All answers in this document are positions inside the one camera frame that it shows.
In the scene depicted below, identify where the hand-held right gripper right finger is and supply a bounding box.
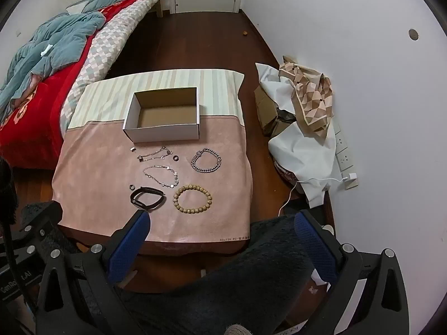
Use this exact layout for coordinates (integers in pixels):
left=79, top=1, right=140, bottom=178
left=294, top=210, right=410, bottom=335

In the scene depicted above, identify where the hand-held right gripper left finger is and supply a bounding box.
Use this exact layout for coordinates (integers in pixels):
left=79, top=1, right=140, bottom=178
left=35, top=209, right=152, bottom=335

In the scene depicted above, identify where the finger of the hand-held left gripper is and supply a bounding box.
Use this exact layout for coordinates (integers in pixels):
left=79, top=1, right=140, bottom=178
left=0, top=200, right=65, bottom=269

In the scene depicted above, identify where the black wristband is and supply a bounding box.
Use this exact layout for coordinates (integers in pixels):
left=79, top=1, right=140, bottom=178
left=130, top=187, right=165, bottom=212

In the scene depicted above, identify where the wooden bead bracelet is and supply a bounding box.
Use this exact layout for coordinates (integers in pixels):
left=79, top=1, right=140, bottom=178
left=173, top=186, right=213, bottom=216

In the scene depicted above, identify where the silver disc link bracelet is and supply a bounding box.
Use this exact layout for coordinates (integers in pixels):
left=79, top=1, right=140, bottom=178
left=142, top=164, right=181, bottom=188

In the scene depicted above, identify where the thin silver charm bracelet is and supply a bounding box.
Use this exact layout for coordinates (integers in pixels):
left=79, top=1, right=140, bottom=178
left=137, top=147, right=174, bottom=163

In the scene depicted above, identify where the thick silver chain bracelet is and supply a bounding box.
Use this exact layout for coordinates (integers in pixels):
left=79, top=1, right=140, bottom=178
left=191, top=148, right=222, bottom=174

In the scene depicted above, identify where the white cardboard box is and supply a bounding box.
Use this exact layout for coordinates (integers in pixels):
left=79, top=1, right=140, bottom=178
left=123, top=87, right=200, bottom=143

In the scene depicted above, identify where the white paper sheet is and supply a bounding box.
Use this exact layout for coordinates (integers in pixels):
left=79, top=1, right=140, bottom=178
left=306, top=271, right=331, bottom=294

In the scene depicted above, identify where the black fuzzy cloth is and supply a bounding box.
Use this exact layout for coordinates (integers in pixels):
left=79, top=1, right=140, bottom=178
left=0, top=157, right=19, bottom=224

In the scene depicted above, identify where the pink and striped cloth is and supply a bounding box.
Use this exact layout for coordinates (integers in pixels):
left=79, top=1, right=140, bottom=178
left=52, top=69, right=254, bottom=254

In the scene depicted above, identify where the white charger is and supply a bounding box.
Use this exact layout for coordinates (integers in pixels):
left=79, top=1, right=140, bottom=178
left=344, top=172, right=360, bottom=191

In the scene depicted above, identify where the pinkish plastic bag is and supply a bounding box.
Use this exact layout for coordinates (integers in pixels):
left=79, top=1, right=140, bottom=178
left=274, top=161, right=305, bottom=190

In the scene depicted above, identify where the white cloth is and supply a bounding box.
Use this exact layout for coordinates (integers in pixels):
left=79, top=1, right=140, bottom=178
left=255, top=62, right=341, bottom=207

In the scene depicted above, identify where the white power strip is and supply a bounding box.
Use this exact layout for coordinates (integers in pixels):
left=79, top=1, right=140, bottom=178
left=333, top=121, right=355, bottom=174

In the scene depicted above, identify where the beige knitted cloth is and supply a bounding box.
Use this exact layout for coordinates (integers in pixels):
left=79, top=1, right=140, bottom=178
left=223, top=322, right=253, bottom=335

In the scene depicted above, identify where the bed with red blanket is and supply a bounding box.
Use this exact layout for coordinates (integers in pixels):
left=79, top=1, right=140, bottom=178
left=0, top=0, right=154, bottom=170

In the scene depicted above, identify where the brown cardboard box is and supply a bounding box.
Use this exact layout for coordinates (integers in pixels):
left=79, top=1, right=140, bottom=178
left=253, top=84, right=298, bottom=139

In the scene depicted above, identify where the beige patterned scarf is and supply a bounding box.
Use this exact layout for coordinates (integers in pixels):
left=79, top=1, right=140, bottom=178
left=278, top=55, right=334, bottom=140

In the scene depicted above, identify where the blue quilt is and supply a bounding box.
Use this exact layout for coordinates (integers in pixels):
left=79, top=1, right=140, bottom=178
left=0, top=0, right=163, bottom=113

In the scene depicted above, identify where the checked quilt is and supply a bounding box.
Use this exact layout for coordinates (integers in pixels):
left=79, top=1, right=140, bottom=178
left=59, top=0, right=163, bottom=137

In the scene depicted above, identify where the white pillow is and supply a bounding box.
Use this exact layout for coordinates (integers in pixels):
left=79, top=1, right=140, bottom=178
left=66, top=1, right=92, bottom=15

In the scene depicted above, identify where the white charging cable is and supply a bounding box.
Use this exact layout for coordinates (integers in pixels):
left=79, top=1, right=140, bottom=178
left=278, top=176, right=348, bottom=217

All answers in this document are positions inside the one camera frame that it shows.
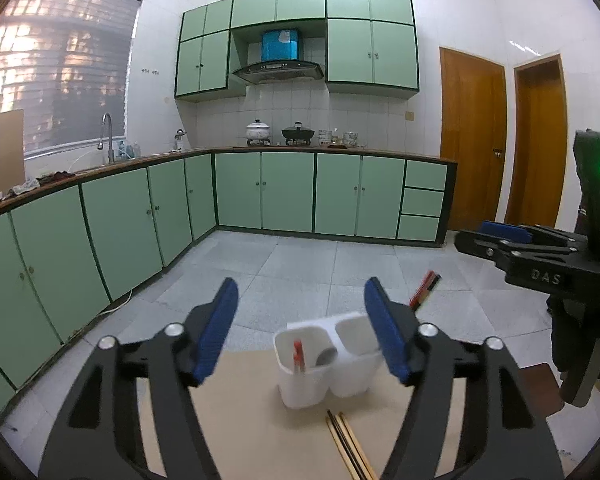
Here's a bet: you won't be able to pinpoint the cardboard box on counter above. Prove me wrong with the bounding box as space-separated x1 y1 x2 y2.
0 109 26 204

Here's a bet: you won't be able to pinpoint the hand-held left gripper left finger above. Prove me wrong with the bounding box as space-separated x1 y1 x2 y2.
39 277 240 480

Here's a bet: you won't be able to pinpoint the black wok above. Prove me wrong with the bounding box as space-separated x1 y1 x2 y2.
281 121 316 146

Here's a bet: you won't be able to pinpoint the window with blinds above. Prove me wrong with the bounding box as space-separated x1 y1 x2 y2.
0 0 144 162

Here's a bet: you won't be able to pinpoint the dark brown chopstick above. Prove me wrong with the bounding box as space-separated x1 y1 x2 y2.
413 274 442 312

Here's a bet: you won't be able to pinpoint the crumpled cloth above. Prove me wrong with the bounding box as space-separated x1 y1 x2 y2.
7 171 77 197

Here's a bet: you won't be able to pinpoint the wooden door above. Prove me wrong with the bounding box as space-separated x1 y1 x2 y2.
439 46 509 234
505 54 567 231

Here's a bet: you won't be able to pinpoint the white two-compartment utensil holder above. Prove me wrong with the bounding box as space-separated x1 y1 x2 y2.
273 311 385 409

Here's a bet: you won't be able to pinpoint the chrome kitchen faucet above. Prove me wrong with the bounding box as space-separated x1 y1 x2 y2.
97 112 116 165

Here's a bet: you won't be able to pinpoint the range hood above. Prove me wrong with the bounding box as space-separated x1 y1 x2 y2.
231 27 325 85

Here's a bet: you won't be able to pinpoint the white floor cable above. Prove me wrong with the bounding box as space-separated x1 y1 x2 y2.
96 289 134 319

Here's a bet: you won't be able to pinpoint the green upper wall cabinets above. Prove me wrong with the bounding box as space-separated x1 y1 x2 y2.
174 0 421 104

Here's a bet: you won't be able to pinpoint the bundle of wooden chopsticks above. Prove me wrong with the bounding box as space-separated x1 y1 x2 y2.
326 410 379 480

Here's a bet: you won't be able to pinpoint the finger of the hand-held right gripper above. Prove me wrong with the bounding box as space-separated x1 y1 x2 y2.
480 220 590 251
453 229 583 267

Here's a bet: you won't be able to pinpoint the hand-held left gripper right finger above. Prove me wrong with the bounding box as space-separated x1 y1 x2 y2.
363 277 566 480

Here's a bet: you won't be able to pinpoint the white cooking pot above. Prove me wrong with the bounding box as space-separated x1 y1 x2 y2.
245 118 272 146

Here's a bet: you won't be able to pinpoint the red patterned chopstick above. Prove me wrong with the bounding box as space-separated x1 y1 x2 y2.
408 270 437 308

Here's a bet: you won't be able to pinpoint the green lower kitchen cabinets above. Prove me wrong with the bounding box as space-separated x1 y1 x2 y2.
0 148 459 417

== == ==

Going through the entries, return every line holding the word "silver".

In the scene depicted above, identify where the silver disc link bracelet is and supply a bounding box.
In the scene depicted above, identify where the thin silver charm bracelet is and supply a bounding box.
In the scene depicted above, identify where the thick silver chain bracelet is and supply a bounding box.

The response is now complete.